Project 268 - AFS on ECDF/Datastore


The purpose of this project was to investigate the possibility of using AFS to access the 500GB of datastore file-space allocated to each member of active research staff.

Though this is technically possible, and has been demonstrated working, my proposal is that we no longer pursue this goal, and instead try to use the datastore service as is.


To meet goal 2 of the 2013 computing plan - "Continued consideration of appropriate use of central data storage facilities, specifically investigate AFS over Eddie storage" - this project was born.

As time has moved on, it is now goal 1 of the 2016 computing plan, and "Eddie storage" is now "datastore".

The datastore service provides access to its space via NFS, CIFS or SSHFS, it was felt that being able to access it via AFS would be more beneficial for our staff, as it would integrate more seamlessly with our existing AFS filing system.

Options considered

Essentially there were several of terabytes of storage on the datastore hardware destined for use by our staff. There were several options considered on how to make use of that space over AFS.

1. IS provide the AFS service

IS set up a datastore AFS cell, and via cross realm trust, we'd just access the space via a path like /afs/ There'd be a significant learning curve required by IS to set up and manage the service, but we'd offer to help.

2. We access the underlying GPFS storage

The underlying storage datastore uses is GPFS, we could obtain the necessary licences and run AFS as we do on our servers. Our machine(s) would be GPFS clients, re-exporting the GPFS space as the usual AFS partitions/volumes.

The main problem with this, is that IS would need root access to our machines (to manage the GPFS), and (assuming the servers were part of our default cell), could then access any of our existing data in AFS. Similarly, as an GPFS client, we would have the ability to access or destroy everyone else's data in their GPFS.

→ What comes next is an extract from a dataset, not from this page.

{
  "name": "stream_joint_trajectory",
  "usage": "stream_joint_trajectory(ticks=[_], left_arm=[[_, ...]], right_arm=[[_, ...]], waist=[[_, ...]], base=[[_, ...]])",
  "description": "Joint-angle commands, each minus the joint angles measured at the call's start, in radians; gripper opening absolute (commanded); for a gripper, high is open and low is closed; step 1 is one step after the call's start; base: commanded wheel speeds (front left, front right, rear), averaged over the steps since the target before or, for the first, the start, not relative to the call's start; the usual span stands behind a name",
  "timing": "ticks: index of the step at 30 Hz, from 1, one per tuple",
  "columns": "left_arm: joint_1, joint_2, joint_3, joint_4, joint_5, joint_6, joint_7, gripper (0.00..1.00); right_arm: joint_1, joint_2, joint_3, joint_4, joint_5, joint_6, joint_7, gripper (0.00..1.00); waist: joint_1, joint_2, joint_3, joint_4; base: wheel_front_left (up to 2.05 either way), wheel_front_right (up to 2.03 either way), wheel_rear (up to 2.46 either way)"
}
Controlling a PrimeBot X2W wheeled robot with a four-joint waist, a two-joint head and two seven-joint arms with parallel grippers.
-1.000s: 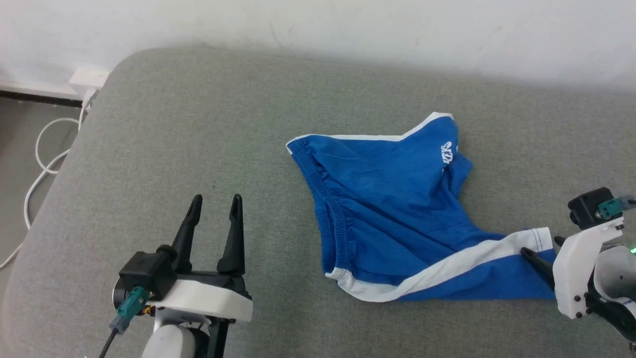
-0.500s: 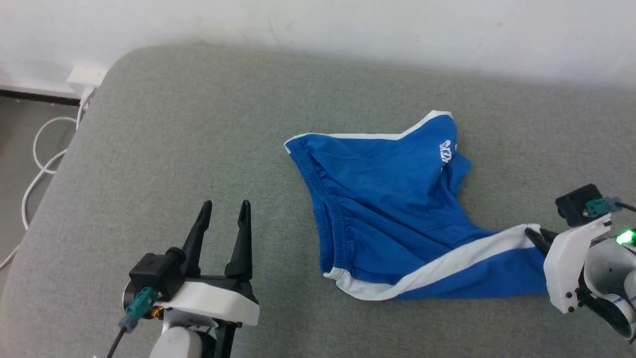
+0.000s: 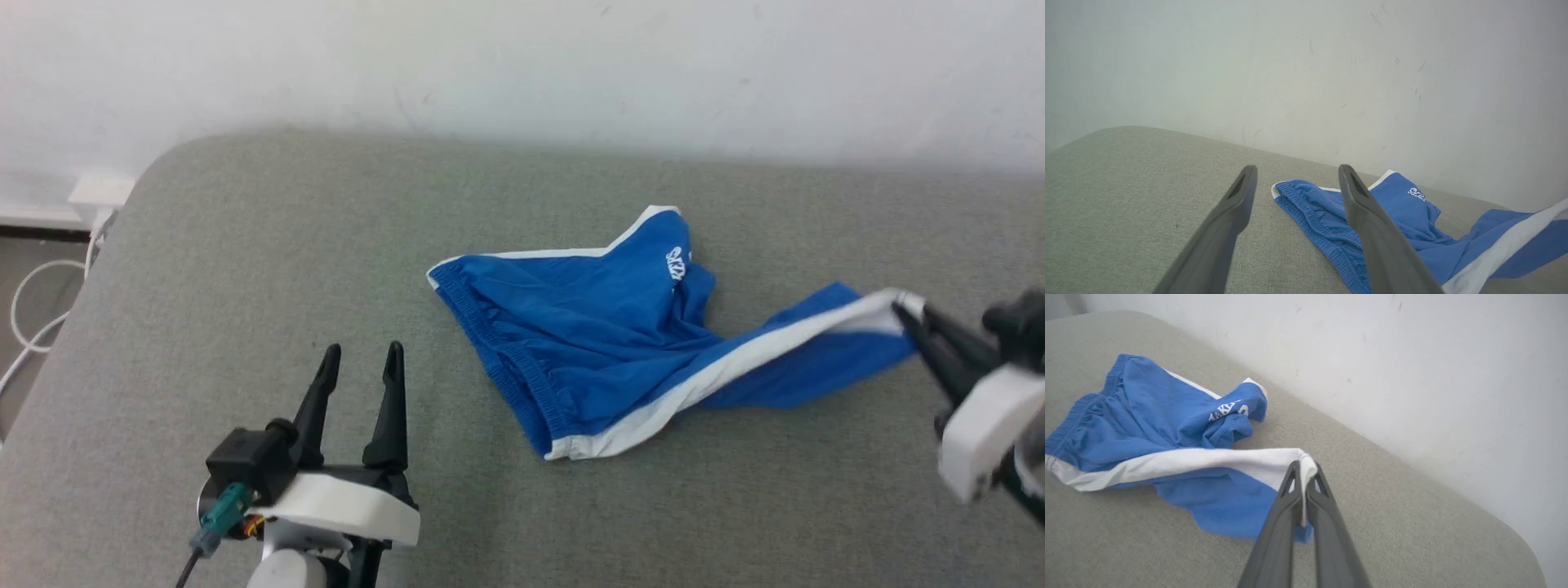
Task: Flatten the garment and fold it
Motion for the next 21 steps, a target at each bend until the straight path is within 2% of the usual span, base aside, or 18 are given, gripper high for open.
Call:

They could potentially set up a separate GPFS cluster, just for us, so we'd be isolated from accidentally trashing other people's data. This would require extra effort on IS' side.

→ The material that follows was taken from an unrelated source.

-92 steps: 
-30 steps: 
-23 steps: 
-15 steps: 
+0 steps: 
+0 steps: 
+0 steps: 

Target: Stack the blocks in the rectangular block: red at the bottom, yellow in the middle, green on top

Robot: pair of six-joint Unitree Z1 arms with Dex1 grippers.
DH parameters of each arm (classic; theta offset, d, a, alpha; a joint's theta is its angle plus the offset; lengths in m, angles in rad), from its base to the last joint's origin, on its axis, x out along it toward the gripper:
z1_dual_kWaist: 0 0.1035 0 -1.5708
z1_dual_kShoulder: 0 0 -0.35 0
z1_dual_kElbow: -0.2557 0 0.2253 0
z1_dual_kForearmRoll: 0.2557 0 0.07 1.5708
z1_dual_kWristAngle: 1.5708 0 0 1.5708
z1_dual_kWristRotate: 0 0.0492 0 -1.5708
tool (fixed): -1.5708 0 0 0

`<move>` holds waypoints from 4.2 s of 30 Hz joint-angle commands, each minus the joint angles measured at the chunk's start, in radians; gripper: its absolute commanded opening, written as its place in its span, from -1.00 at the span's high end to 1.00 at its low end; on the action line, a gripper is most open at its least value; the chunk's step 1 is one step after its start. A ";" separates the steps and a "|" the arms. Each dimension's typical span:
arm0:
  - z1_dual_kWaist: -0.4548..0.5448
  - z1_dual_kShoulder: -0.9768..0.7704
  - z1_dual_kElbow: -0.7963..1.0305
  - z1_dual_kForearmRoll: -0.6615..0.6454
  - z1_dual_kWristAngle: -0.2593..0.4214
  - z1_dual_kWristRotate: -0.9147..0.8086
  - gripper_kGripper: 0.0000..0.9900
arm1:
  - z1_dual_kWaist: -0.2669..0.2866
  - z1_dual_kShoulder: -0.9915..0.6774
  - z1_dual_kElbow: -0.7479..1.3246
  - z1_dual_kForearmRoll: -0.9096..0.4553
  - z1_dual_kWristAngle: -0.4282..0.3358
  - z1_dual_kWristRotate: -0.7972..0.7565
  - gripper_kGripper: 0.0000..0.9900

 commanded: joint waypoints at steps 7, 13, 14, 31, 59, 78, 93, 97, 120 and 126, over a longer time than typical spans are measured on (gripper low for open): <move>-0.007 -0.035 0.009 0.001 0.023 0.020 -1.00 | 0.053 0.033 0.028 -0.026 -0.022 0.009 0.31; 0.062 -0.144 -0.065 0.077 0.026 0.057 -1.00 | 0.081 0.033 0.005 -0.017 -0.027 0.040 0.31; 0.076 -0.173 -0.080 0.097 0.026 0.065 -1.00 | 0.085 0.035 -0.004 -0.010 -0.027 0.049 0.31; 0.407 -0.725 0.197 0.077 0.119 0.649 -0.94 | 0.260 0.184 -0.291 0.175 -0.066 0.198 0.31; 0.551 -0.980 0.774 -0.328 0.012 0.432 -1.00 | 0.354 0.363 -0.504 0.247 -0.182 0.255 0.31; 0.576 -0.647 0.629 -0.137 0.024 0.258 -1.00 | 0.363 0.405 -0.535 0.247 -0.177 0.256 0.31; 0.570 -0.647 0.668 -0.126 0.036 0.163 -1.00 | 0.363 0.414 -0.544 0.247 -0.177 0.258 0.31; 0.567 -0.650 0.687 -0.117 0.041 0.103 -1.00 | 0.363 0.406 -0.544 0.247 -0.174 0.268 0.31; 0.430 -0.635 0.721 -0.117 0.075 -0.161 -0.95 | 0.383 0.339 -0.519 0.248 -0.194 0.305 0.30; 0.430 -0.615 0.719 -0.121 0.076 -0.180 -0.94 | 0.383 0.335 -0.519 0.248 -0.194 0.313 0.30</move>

3. We gain raw access to the disk spindles

As a real fall back position, we considered co-locating some of our DICE managed hardware at the datastore location, and just getting raw access to the underlying disks that would notionally host the space our users were entitled to.

The main disadvantage of this, is that we wouldn't benefit from datastore's backups, redundancy or disaster recovery plans. It might also be that our space doesn't fall into a convenient number of disks/arrays. Generally it isn't very scalable/flexible if/when our allocation changes.

AFS on Datastore

As I'd done some initial testing of running AFS on our own local GPFS cluster, the first thing we considered (despite the reservations about root access etc) was to try and access a test datastore GPFS cluster directly on our existing test AFS GPFS server (crocotta). However we quickly ran into problems with our version of GPFS 3.2, and datastore's version 3.5.

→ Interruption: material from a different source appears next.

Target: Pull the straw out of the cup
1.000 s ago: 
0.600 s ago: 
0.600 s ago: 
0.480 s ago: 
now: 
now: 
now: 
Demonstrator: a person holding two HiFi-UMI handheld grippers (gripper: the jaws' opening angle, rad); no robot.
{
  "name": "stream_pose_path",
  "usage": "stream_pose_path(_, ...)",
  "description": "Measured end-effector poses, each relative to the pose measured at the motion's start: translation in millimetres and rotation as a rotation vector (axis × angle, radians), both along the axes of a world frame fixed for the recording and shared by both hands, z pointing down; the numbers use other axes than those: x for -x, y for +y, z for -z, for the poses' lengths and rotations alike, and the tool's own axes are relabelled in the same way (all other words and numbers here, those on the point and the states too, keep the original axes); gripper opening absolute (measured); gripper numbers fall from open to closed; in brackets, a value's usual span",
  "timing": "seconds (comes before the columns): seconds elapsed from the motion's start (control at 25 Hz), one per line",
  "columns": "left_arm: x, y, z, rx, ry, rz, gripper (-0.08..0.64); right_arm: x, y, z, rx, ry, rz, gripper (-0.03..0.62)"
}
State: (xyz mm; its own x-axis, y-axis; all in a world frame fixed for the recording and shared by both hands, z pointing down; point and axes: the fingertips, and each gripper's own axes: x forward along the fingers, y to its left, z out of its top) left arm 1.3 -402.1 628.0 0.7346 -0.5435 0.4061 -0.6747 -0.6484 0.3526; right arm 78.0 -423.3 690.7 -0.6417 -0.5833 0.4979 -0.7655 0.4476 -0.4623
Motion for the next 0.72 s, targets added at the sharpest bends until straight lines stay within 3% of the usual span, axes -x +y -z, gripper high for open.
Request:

While trying to obtain a copy of GPFS 3.5 for our use, I liaised with Jan (my datastore contact) about setting up a VM at their end and creating an AFS file server. I created a new cell here,, and gave the cell keytab to Jan to install on his file server. This cell still authenticated against our INF.ED.AC.UK kerberos realm.

It was only a small trial cell, with one VM here as a AFS DB server, another as an AFS file server, and the other VM file server up at datastore.

neilb> bos listhosts dsone -cell
Cell name is
    Host 1 is
neilb> vos listaddrs -cell
neilb> tokens

Tokens held by the Cache Manager:

User's (AFS ID 26289) tokens for [Expires Apr 30 07:21]
User's (AFS ID 26289) tokens for [Expires Apr 30 07:21]
   --End of list--
neilb> ls /afs/
ascobie/  jwinter/  neilb/  neilb2/

This actually worked quite well, and pretty smoothly.

Though this isn't the scenario we envisaged, ie IS running the datastore cell, if we chose to go down this route, it seemed a reasonable compromise.

More work would be required to turn it into a full service, such as managing the PTS DB, prometheus could do that as it does for our existing cell. We'd also need to come up with some way of creating of managing the space on the IS based server(s). And IS would need to be able to monitor our usage, to make sure we weren't over using our allocation of space.


We were concerned that the performance of the AFS over GPFS and EdLAN could be an issue. I tried bonnie++ and iozone, and recorded some results on the project wiki page, Project268AFSonECDF. Though I was never convinced the results actually told us much, due to differing machines I had to run the tests on.

Also when considering the performance, I was more concerned with the real world performance, ie what a user might experience, rather than a true figure for whatever network read or write might actually result. The local AFS cache tends to be a complicating factor.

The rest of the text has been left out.